WORK TO COMPLETE:
Below are records. Find each line in them that holds the word "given" and copy it.

MATERIAL FOR THE TASK:

*****

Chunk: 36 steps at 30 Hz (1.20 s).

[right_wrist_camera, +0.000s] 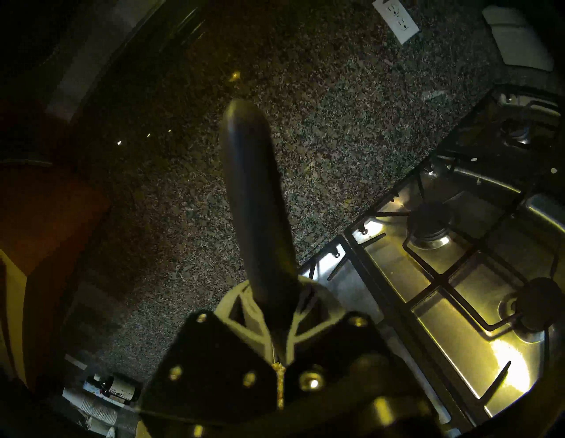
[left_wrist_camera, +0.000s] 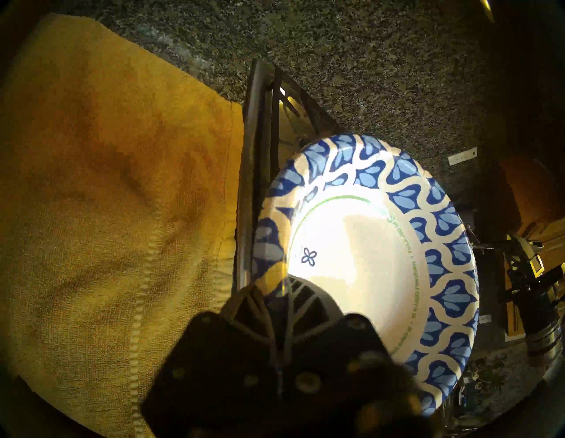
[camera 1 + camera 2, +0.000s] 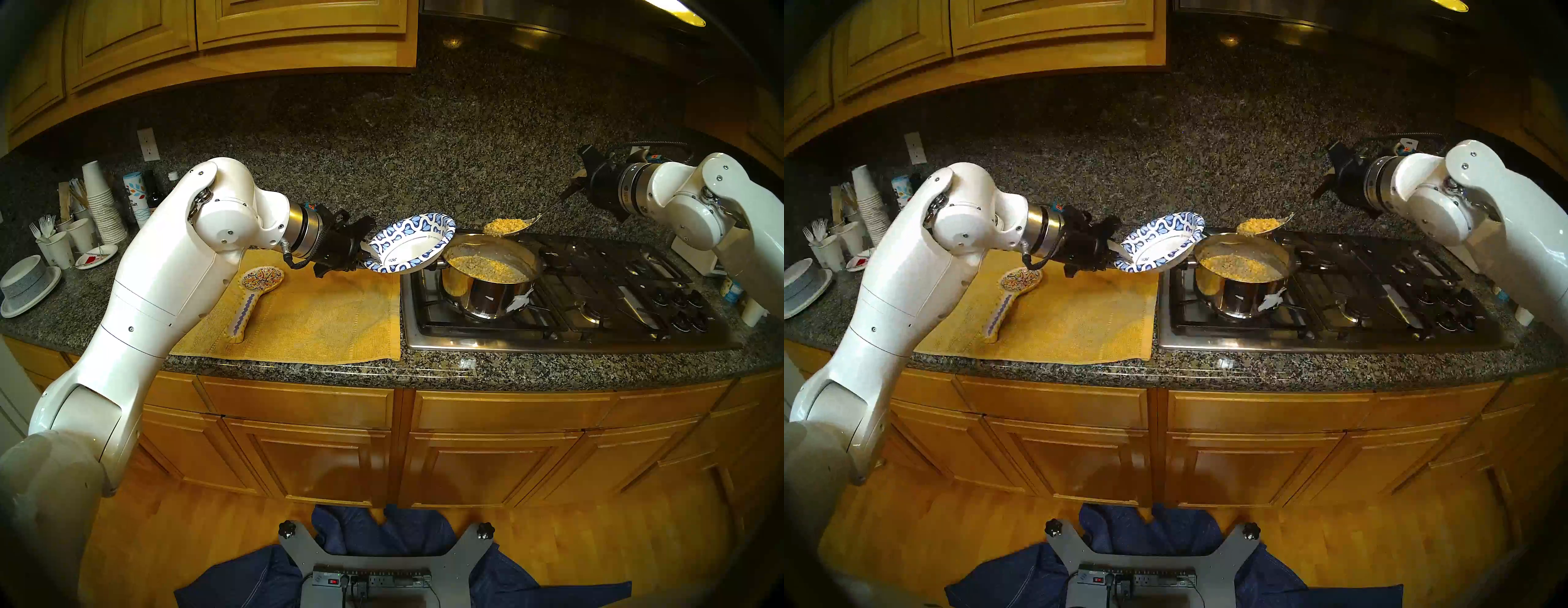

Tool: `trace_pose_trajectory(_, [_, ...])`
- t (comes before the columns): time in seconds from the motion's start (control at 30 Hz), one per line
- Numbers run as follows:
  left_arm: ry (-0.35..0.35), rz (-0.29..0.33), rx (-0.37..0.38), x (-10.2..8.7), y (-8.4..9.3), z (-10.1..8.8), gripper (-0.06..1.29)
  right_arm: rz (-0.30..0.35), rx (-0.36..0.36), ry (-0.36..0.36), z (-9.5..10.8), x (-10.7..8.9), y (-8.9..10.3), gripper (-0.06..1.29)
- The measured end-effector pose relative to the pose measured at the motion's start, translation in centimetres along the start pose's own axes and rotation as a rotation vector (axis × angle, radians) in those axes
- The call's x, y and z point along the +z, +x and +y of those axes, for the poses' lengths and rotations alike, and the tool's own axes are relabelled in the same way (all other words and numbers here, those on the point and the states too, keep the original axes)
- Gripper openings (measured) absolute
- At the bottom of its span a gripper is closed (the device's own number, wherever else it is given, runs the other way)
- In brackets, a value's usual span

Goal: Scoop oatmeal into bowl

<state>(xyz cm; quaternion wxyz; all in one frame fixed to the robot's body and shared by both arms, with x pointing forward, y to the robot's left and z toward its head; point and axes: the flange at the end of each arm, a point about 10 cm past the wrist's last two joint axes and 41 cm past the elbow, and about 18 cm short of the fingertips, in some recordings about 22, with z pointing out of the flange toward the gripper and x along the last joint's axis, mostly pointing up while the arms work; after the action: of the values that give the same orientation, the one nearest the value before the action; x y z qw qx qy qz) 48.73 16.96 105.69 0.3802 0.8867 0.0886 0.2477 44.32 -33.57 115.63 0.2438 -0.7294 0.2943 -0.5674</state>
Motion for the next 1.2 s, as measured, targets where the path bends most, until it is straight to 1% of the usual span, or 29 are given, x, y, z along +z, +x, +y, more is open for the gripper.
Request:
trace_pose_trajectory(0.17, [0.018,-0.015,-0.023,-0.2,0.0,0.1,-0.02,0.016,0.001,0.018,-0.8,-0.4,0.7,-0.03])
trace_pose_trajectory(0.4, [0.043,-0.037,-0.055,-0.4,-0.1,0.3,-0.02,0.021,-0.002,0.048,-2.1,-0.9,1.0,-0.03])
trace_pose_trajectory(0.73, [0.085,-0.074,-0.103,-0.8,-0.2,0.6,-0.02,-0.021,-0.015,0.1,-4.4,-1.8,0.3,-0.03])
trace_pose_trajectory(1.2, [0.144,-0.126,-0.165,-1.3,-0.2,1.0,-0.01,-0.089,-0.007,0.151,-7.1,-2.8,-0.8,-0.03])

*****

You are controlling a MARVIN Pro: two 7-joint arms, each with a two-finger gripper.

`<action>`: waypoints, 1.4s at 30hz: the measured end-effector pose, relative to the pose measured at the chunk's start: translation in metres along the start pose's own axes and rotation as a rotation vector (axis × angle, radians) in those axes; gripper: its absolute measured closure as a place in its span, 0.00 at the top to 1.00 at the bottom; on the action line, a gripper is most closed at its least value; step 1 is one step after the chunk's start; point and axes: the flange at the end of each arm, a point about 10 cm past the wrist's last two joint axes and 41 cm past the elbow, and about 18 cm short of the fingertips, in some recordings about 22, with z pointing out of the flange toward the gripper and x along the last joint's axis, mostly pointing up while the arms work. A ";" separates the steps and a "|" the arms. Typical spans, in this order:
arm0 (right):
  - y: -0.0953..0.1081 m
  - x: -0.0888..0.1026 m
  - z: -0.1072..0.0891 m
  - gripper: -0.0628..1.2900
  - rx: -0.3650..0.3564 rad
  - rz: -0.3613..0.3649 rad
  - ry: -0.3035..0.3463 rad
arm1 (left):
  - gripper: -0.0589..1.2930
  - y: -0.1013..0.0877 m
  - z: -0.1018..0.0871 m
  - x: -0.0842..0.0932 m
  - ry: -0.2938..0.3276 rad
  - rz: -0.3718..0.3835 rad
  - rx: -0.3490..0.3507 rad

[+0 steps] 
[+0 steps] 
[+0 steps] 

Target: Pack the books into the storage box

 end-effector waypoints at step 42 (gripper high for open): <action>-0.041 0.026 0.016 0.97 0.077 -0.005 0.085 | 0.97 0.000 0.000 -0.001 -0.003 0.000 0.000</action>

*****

EXERCISE ANSWER:
- At the bottom of its span a gripper is closed (the device's own number, wherever else it is given, runs the other way)
Motion for the next 1.2 s, as measured, targets where the path bends most, until it is straight to 1% of the usual span, or 29 are given, x, y, z along +z, +x, +y, more is open for the gripper.

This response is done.